▸ **WHAT TO DO**
Range to output from the entries below: the line containing "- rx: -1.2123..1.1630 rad" through the line containing "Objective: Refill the". Set it down exactly, ends included, nothing else.

(Extracted data entries)
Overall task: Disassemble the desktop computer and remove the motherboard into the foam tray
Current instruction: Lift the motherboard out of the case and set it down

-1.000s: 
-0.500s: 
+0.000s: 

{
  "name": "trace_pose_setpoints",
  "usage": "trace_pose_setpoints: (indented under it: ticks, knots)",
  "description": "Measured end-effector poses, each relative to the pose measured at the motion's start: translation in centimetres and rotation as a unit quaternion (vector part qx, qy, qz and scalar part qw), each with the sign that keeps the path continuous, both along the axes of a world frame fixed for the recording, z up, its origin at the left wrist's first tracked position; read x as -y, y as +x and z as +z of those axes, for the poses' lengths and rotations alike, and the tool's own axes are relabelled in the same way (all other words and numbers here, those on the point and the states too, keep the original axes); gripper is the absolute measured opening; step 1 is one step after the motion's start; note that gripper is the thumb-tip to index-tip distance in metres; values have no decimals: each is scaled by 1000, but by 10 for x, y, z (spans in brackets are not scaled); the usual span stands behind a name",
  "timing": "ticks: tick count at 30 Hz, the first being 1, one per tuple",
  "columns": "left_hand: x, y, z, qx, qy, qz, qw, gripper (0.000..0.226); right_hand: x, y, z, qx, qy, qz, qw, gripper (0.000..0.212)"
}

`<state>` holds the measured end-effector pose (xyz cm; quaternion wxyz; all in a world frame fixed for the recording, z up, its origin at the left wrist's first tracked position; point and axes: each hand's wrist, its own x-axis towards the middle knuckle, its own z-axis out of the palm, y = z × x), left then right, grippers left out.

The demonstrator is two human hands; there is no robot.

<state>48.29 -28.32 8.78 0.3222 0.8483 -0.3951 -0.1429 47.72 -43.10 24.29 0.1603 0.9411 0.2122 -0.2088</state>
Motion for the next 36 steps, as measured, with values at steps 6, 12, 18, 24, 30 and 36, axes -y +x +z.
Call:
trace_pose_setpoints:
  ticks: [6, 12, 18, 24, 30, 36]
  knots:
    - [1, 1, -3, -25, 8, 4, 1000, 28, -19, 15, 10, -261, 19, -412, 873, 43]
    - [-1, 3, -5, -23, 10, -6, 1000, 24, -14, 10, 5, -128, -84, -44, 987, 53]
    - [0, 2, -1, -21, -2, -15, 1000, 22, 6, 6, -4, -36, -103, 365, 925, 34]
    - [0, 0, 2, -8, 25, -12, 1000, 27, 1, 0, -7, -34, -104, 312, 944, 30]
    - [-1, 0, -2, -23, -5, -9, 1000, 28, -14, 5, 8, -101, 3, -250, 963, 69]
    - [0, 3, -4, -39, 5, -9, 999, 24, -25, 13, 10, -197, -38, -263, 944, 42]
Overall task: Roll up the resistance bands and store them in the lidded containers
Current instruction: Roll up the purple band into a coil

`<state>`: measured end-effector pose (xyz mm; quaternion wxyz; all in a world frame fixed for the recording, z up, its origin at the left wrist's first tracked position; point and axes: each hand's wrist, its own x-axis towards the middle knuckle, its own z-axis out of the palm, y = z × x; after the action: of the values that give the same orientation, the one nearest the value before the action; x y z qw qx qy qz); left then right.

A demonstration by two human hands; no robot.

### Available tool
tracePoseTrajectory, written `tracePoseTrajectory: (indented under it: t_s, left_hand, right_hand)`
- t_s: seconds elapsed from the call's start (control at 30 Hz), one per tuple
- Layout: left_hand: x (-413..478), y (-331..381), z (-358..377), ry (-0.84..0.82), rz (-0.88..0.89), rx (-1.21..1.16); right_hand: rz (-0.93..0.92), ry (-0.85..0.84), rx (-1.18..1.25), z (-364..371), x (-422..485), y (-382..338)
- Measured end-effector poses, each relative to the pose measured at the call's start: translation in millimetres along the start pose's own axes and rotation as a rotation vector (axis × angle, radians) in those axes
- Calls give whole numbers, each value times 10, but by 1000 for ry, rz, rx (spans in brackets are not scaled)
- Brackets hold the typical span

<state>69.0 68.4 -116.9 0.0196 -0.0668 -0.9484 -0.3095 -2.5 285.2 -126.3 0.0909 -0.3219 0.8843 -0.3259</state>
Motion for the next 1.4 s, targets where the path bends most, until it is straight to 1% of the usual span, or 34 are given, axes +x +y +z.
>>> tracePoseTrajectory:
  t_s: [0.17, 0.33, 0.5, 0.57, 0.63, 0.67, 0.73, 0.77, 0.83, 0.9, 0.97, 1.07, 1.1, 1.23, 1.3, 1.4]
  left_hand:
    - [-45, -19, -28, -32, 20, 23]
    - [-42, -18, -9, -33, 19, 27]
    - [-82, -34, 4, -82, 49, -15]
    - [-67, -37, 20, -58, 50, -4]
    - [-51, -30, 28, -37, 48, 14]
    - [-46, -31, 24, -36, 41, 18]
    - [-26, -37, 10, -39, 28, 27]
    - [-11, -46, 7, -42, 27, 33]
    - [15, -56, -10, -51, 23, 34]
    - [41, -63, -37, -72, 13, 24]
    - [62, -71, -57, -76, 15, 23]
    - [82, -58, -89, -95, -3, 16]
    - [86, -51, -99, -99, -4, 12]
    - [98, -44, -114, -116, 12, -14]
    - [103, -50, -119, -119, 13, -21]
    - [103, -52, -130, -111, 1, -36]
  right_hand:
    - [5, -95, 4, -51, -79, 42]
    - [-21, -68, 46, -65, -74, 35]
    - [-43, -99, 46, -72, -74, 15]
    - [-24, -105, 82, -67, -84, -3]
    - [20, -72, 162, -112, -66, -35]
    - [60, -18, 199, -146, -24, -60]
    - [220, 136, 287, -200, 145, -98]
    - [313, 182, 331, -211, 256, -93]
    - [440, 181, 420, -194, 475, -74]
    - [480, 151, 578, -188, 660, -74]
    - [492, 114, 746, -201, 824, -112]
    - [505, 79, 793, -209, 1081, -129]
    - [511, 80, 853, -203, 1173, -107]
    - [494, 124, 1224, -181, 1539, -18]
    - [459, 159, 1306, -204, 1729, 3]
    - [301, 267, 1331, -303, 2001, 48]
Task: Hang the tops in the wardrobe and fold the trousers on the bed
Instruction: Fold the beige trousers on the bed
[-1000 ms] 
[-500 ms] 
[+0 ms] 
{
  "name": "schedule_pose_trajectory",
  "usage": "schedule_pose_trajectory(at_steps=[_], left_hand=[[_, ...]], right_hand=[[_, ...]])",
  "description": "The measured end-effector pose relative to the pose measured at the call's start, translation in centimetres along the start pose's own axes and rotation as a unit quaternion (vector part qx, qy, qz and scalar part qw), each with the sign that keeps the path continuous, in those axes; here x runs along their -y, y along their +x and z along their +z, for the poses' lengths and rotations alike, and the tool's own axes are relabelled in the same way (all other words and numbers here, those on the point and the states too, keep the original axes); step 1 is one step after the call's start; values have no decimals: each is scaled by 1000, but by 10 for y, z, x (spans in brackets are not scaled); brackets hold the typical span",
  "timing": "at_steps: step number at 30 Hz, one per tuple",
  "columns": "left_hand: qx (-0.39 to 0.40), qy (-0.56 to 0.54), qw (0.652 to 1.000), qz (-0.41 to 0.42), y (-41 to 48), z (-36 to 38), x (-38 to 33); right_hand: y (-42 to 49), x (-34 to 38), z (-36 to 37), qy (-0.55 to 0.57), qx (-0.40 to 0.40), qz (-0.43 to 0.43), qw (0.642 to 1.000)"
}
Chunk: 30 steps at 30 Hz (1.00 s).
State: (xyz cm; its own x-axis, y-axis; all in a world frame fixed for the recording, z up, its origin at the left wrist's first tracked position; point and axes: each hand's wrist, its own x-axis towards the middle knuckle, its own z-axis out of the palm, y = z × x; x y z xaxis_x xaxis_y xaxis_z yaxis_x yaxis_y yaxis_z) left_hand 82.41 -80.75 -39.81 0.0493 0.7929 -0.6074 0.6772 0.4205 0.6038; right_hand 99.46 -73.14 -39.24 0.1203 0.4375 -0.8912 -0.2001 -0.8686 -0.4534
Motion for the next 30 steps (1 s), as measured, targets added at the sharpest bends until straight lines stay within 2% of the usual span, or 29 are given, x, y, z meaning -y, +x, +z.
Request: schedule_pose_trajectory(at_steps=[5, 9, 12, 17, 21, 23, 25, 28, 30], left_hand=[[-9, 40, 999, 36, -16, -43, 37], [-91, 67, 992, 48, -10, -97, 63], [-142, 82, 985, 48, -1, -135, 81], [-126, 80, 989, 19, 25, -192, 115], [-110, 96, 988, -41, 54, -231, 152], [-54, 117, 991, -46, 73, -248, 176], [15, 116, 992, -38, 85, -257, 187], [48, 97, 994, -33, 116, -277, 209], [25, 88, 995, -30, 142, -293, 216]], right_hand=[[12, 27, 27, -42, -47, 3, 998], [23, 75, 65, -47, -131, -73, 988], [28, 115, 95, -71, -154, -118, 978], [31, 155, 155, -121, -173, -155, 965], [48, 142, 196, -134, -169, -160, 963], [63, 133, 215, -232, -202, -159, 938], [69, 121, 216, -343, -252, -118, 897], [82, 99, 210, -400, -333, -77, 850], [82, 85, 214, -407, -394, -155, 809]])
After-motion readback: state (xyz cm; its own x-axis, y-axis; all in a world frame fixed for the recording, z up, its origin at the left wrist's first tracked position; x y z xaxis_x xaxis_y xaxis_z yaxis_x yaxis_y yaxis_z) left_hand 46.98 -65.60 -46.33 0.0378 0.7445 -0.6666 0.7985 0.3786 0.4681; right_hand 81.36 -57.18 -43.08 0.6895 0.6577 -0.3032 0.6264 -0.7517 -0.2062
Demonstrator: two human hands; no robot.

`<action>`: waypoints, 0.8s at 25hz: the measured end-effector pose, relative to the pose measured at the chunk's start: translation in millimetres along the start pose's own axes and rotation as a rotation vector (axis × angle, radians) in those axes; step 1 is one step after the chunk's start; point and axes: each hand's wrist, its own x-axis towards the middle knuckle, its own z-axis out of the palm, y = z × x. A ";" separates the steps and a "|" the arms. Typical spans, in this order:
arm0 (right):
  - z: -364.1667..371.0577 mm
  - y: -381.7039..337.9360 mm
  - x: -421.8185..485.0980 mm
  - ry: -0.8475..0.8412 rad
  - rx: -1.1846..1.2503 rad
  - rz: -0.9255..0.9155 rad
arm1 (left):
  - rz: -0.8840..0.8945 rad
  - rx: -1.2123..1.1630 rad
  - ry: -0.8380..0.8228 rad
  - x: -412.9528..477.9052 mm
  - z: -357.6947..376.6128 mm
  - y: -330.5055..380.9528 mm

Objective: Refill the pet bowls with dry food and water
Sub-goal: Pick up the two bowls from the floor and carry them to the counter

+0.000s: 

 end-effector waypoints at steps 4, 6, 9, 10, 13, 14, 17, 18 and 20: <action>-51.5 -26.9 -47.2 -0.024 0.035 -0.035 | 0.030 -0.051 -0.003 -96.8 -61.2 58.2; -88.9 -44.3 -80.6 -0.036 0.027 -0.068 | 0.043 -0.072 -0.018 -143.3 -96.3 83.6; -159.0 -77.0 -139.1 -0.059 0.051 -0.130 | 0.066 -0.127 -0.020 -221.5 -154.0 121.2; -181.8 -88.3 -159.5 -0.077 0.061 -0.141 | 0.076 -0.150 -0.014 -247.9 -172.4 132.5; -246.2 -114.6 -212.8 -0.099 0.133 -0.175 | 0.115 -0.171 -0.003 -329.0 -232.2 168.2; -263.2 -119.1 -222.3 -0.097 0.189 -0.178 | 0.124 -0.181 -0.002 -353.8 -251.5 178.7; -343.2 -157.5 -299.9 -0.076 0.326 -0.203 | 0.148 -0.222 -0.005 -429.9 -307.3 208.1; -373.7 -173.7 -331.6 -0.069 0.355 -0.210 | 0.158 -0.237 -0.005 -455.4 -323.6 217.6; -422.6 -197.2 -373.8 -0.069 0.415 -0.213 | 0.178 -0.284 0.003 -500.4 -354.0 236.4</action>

▸ **RESULT OF THIS EXERCISE**
  - rx: -1.2123..1.1630 rad
  - ry: -0.8380..0.8228 rad
  - x: -412.9528..477.9052 mm
  - z: -357.6947..376.6128 mm
  - y: -330.5055..380.9528 mm

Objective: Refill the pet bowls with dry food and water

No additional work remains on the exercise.